Ладнев и Маша расстаются «без пресыщения, без горечи, без распрей, без раскаяния, безо всякой примеси того яда, который всегда таится на дне благоухающего сосуда восторженной любви». Что же остается? Остается неуловимое, «несказанное», остается музыка томительной страсти, остается грязный и живописный Адрианополь, в котором Леонтьев спел одну из лучших своих «арий», или даже песню песней, во славу самого себя и своей нимфы — Нарциссы.

Есть некоторое сходство между первым большим романом Леонтьева «Подлипки» (1861) и последним — «Египетским голубем» (1881), и совсем не потому только, что главный герой — то же лицо (Ладнев). Это сходство — в зыбкой композиции обеих повестей: в их эскизности, в их музыкальности. Есть в них и живописность, как и во всех других писаниях Леонтьева (пестрые букеты!). Но есть и другое: мелодичность в передаче настроений.

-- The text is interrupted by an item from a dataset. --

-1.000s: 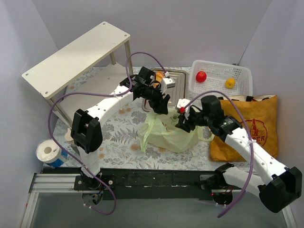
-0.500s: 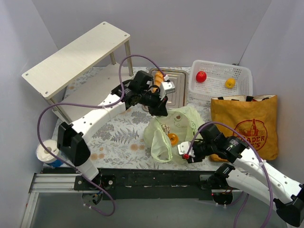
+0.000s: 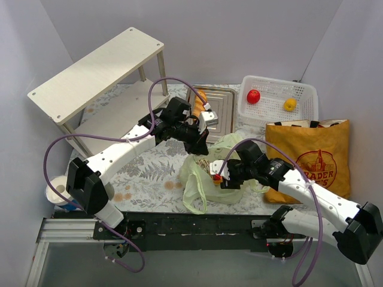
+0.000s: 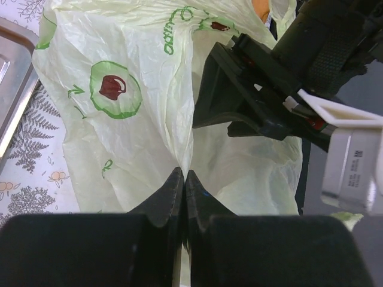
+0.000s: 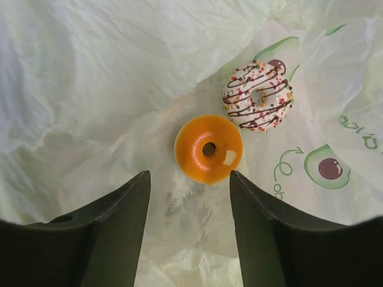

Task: Untie the knot of the grocery bags and take out the mixed food

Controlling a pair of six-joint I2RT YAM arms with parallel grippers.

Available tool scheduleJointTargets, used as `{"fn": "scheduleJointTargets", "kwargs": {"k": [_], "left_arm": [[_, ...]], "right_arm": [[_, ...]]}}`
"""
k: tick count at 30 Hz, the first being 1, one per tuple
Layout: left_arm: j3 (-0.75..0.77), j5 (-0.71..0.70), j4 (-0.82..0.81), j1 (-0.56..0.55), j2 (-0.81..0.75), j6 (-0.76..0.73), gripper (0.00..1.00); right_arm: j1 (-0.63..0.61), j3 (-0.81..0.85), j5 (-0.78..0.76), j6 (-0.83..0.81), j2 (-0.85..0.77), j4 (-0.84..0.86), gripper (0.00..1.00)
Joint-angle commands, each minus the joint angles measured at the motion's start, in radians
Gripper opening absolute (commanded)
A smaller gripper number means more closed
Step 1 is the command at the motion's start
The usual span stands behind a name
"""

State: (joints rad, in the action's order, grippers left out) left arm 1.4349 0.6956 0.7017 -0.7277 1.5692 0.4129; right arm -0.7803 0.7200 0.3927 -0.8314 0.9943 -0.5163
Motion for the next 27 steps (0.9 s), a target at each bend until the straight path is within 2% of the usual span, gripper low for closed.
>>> {"fn": "scheduleJointTargets", "kwargs": {"k": [1, 10, 13, 14, 16, 17, 18, 20, 22, 23, 27], "left_arm": [[-0.016, -0.011, -0.03, 0.002, -0.011, 0.046, 0.0], [-0.025, -0.018, -0.028, 0.004, -0.001, 0.05, 0.0], [-0.031, -0.021, -0.031, 0.004, -0.005, 0.05, 0.0], [-0.033, -0.025, -0.033, 0.004, -0.005, 0.05, 0.0], [-0.036, -0.03, -0.031, 0.005, -0.008, 0.047, 0.0], [-0.037, -0.034, -0.028, 0.007, -0.008, 0.041, 0.0], [-0.037, -0.034, -0.028, 0.008, -0.008, 0.04, 0.0], [-0.041, -0.039, -0.025, 0.011, -0.008, 0.033, 0.0], [-0.041, -0.042, -0.019, 0.011, -0.008, 0.029, 0.0], [-0.042, -0.05, -0.018, 0.013, -0.006, 0.024, 0.0], [-0.05, -0.065, -0.007, 0.013, -0.011, 0.001, 0.0]], "right_arm": [[-0.004, -0.059, -0.049, 0.017, 0.024, 0.146, 0.64], [-0.005, -0.139, -0.034, -0.052, 0.167, 0.323, 0.67], [-0.004, -0.165, -0.066, -0.055, 0.207, 0.406, 0.63], [-0.004, -0.172, -0.077, -0.051, 0.21, 0.429, 0.61], [-0.005, -0.185, -0.087, -0.044, 0.207, 0.447, 0.48], [-0.005, -0.185, -0.083, -0.043, 0.201, 0.44, 0.44], [-0.004, -0.183, -0.066, -0.038, 0.19, 0.427, 0.34], [-0.005, -0.168, -0.054, -0.015, 0.146, 0.371, 0.25], [-0.005, -0.148, -0.048, 0.004, 0.088, 0.291, 0.05], [-0.004, -0.127, -0.051, 0.012, 0.066, 0.268, 0.01], [-0.005, -0.073, -0.055, 0.052, -0.035, 0.15, 0.01]]}}
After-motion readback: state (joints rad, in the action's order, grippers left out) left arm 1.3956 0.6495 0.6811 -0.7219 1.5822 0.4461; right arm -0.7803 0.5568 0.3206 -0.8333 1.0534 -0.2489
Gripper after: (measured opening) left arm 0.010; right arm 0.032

В «Подлипках» музыкален вырастающий из церковного гимна образ Жениха, грядущего в полунощи. Есть музыкальность и в поповне Паше, которую Ладнев (первый) воспевает ритмической прозой («под Шатобриана»).

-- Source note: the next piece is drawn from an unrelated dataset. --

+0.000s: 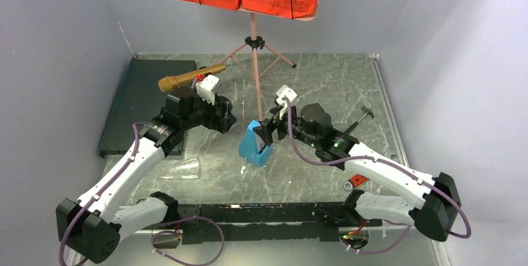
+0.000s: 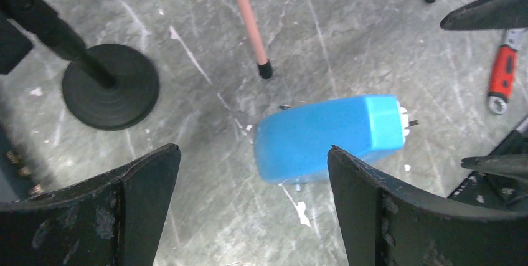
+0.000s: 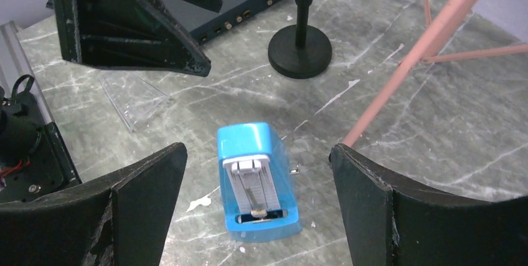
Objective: Pack up the instrument practice props
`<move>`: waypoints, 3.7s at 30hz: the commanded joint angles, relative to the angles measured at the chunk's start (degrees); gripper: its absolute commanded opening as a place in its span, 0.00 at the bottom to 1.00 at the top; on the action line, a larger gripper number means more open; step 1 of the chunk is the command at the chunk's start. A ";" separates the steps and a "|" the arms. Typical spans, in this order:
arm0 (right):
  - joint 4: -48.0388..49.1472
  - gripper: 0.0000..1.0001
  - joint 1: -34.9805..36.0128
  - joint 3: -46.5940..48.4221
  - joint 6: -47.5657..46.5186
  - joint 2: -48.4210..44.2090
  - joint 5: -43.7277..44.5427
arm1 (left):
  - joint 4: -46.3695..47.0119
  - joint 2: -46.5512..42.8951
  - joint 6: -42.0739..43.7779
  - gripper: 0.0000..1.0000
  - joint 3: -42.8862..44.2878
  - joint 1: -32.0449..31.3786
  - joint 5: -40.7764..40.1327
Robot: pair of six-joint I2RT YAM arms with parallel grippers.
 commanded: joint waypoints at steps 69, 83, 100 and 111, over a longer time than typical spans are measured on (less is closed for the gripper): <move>17.56 0.19 0.75 -15.73 6.00 -1.56 -0.42 | 5.10 14.76 -17.31 0.87 9.07 -7.35 12.70; 17.60 0.18 0.72 -15.42 5.94 -2.38 -2.40 | 3.42 15.53 -18.12 0.87 10.17 -8.76 10.81; 21.01 0.19 0.67 -17.00 6.02 -0.44 -0.37 | 0.51 15.25 -18.99 0.72 10.43 -10.01 9.56; 23.74 0.19 0.64 -18.36 6.02 1.41 3.14 | 0.79 15.60 -19.54 0.59 10.84 -10.84 9.95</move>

В «Египетском голубе» ритмично описание серого дымка, который вьется «над нагими садами зимы». Музыкальны и все варианты зыбких настроений, напоминающих «аккорды» в импровизации: словесное их выражение вынужденно-приблизительное; и их тайный смысл можно было бы лучше передать в музыке.

О музыке в обычном значении этого слова Леонтьев нигде не говорит. Может быть, у него не было слуха, как и у Блока. Но леонтьевская проза так же музыкальна, как и блоковская поэзия. Это, конечно, только моя «импрессия», которая точному определению не поддается. Так мне кажется, когда я эти романы читаю, вернее — перечитываю. Убедить же скептического читателя можно было бы здесь только творческими аргументами: симфониями или оперой на темы «Подлипок» или «Египетского голубя»! В таком случае последний роман начался бы увертюрой, с мотивами томного воркования, а кончился бы речитативом ектеньи — молением о безболезненной кончине живота и, может быть, какой-нибудь серафической музыкой сфер! Пусть рассуждения мои — «от лукавого», но все эти мотивы звучат в «Египетском голубе» и ждут музыкального оформления!